Me and You and Everyone We Know Quotes

  • Robby: Say, "You poop into my butt hole and I poop into your butt hole... back and forth... forever."

  • Christine Jesperson: [seeing his bandage] Whoa, what happened?

    Richard Swersey: You want the short version or the long one?

    Christine Jesperson: The long one.

    Richard Swersey: I tried to save my life but it didn't work.

    Christine Jesperson: Wow. What's the short one?

    Richard Swersey: I burned it.

  • Nancy: Macaroni.

  • Christine Jesperson: If you really love me, let's make a vow - right here, together... right now.

  • Christine Jesperson: [making both sides of the conversation between her and an imaginary lover] - If you really love me, then let's make a vow.

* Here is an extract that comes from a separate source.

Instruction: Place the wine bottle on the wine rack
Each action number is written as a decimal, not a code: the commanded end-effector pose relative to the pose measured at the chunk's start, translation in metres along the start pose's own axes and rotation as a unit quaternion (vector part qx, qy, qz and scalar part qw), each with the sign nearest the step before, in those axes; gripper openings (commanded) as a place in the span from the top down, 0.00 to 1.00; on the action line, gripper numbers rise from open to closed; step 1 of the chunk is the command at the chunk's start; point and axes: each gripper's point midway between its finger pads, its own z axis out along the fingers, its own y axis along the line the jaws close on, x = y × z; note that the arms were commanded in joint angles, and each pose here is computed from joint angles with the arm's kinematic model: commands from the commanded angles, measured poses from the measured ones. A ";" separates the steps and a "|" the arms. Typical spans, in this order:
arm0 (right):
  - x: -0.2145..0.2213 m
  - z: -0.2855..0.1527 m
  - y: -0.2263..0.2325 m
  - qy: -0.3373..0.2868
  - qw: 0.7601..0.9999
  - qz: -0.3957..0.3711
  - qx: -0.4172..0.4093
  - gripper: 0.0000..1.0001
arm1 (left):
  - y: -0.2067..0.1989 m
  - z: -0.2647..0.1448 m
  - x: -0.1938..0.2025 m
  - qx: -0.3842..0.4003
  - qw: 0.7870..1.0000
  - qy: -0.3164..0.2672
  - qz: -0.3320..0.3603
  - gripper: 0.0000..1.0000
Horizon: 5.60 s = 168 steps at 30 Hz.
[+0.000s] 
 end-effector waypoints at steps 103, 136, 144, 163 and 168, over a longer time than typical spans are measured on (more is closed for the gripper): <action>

Right here... together... right now. Ok ? - Ok... - All right, repeat after me... I'm gonna be free. - I'm gonna be free. - And I'm gonna be brave... - I'm gonna be brave. - Good... I'm gonna live each day as if it were my last. - Oh that's good... - You like that ? - Yeah... - Say it. - I'm gonna live each day as it were my last... - Fantastically... - Fantastically. - Courageously... - Courageously. - With grace... - With grace. - And in the dark of the night ,and it does get dark, when I call a name... - When I call a name... - It' ll be your name... What's your name ?

    [no answer]

    Christine Jesperson: Nevermind... let's go... say it. - Let's go... - Everywhere... - Everywhere... - Even though... - Even though... - We're scared... - We're scared... - Cause it's life... - It's life... - and it's happening, it's really really happening... RIGHT NOW...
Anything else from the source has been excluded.